Theorem 4 In a partition of ${{\mathbb R}^{k-1}}$ which maximises the sum of the squares of Gaussian moments, the non empty pieces are products of vector subspaces and pieces of a simplicial and conical partition in lower dimension.

If we could prove that the simplices are regular, the Propeller Conjecture would follow.

A similar phenomenon (only a constant number of pieces are necessary) already showed up in work of Keith Ball.

4. Back to the algorithm for CLUST${(A,B)}$

Given a positive definite matrix ${B}$, view it as a Gram matrix ${v_i \cdot v_j}$. Let ${R(B)}$ be the radius Euclidean ball containing all ${v_i}$‘s. Let ${C(B)}$ be the maximum if ${\sum_{ij}b_{ij}z_{i}\cdot z_{j}}$ over all vectors ${z_i}$ arising as Gaussian moments of a partition of Euclidean space.

Theorem 5 There is a polytime algorithm which, given ${A}$ computes ${Clust(A|B)}$ up to ${\frac{R(B)^2}{C(B)}}$. Assuming UGC, no other algorithm can do better.

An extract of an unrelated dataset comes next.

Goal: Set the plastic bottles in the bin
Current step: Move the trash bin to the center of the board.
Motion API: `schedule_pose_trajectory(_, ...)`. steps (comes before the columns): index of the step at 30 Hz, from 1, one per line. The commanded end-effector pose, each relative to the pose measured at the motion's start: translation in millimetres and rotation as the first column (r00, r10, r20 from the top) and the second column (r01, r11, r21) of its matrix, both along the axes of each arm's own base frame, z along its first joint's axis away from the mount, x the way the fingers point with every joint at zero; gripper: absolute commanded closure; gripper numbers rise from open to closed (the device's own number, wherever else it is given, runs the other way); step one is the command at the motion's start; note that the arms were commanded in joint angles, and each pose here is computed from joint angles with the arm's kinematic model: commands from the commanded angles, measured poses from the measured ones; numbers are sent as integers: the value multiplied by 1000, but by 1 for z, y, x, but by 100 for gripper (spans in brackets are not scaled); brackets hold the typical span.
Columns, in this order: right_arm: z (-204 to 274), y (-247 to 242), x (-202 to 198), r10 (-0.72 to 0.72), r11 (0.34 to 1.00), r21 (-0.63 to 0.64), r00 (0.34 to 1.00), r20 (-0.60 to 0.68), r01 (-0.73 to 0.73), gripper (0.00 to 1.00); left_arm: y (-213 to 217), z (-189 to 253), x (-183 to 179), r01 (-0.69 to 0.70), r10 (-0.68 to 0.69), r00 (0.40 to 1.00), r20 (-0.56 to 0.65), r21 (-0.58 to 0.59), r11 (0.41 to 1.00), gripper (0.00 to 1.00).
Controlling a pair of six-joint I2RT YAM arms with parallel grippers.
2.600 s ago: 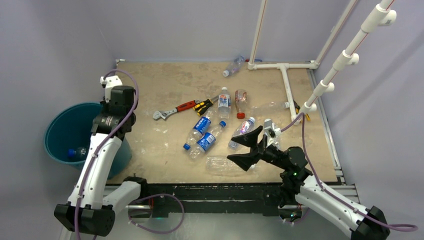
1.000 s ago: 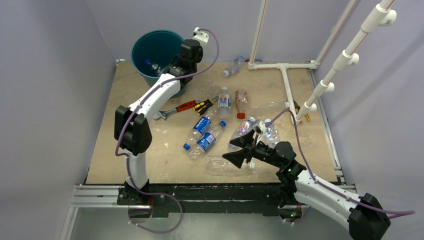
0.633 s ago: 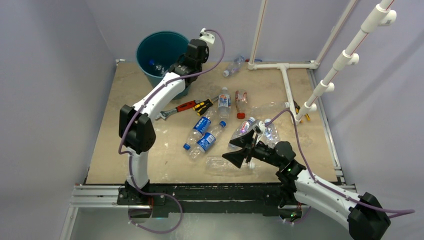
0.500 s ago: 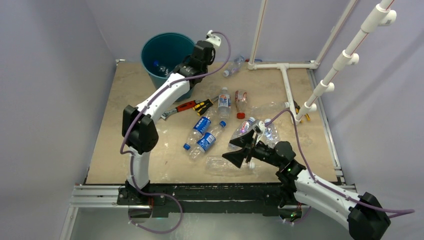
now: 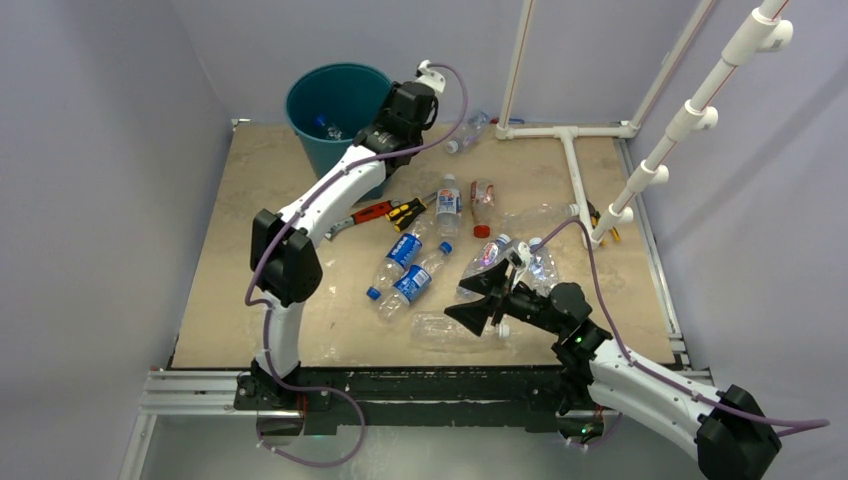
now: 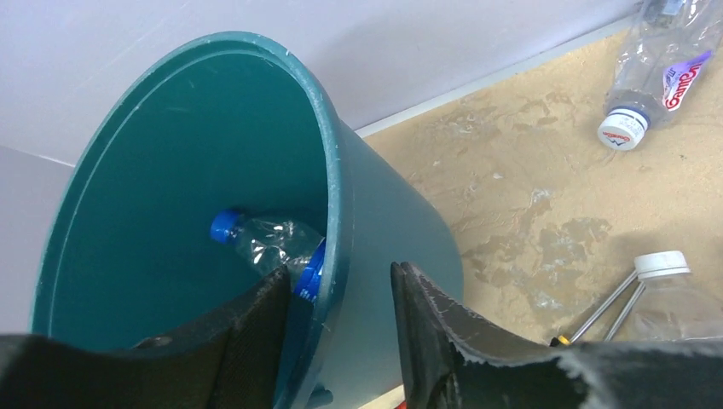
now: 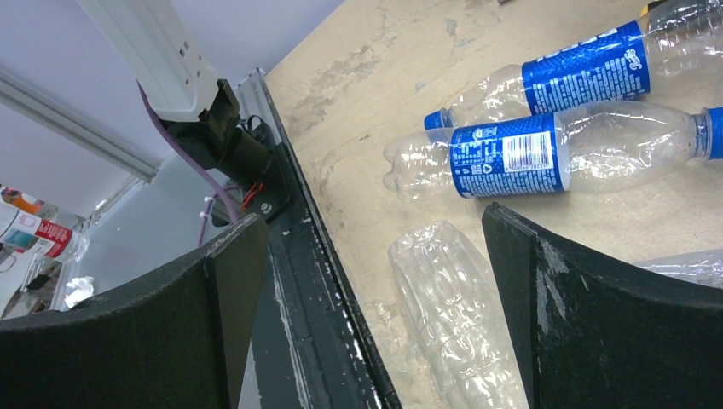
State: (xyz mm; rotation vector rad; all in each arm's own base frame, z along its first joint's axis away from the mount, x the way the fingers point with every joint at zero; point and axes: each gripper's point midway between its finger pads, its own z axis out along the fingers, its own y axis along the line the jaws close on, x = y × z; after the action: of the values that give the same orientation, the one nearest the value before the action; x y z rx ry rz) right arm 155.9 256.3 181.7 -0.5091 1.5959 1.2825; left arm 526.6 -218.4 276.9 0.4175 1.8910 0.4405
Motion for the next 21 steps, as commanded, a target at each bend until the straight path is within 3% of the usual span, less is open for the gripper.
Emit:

For ${B=B(c)=\begin{pmatrix} 1&0&0 \\ 0&1&0 \\ 0&0&c \end{pmatrix}}$, the UGC threshold is

$\displaystyle \begin{array}{rcl} \frac{4\pi c (1+c)^2}{(1+2c)^3}&&\quad \textrm{if }c\geq\frac{1}{2},\\ \frac{\pi (1+c)^2}{2+4c}&&\quad \textrm{if }c\leq\frac{1}{2},\\ \end{array}$

4.1. Connection with Grothendieck’s constant

Grothendieck’s inequality is

$\displaystyle \begin{array}{rcl} \max_{x_i \in S^{k-1}}\sum_{ij}a_{ij}x_i \cdot x_j \leq K\,\max_{\epsilon_i =\pm 1}\sum_{ij}a_{ij}\epsilon_i \epsilon_j . \end{array}$

Given ${k}$ vectors ${v_j}$ in ${{\mathbb R}^k}$, there is a generalization

$\displaystyle \begin{array}{rcl} \max_{x_i \in S^{k-1}}\sum_{ij}a_{ij}x_i \cdot x_j \leq K\,\max_{u_i ,\,u_j \in \{v_1 ,\ldots,v_k}\sum_{ij}a_{ij}u_i \cdot u_j . \end{array}$

Theorem 6 The best ${K}$ in the generalized Grothendieck inequality above is ${1/C(B)}$ where ${B=(v_i \cdot v_j)_{ij}}$.

Proof: Project… $\Box$

4.2. Reduction from UGC to CLUST

Clustering is like minimizing over maps ${[n]\rightarrow[k]}$. Reduction amounts to assigning to all functions ${[k]^n \rightarrow [k]}$ a number ${OBJ(f)}$. Assume that all coordinate functions have ${OBJ(x_i)\geq a}$. If ${f}$ has no influential coordinate, ${OBJ(f)\leq b+o(1)}$. This implies that the UGC threshold is ${a/b}$.

References

[KN1] Khot Subhash; Naor, Assaf; Approximate kernel clustering. Mathematika 55 (2009), no. 1-2, 129–165.

[KN2] Khot Subhash; Naor, Assaf; Sharp kernel clustering algorithms and their associated Grothendieck inequalities. SODA 2010.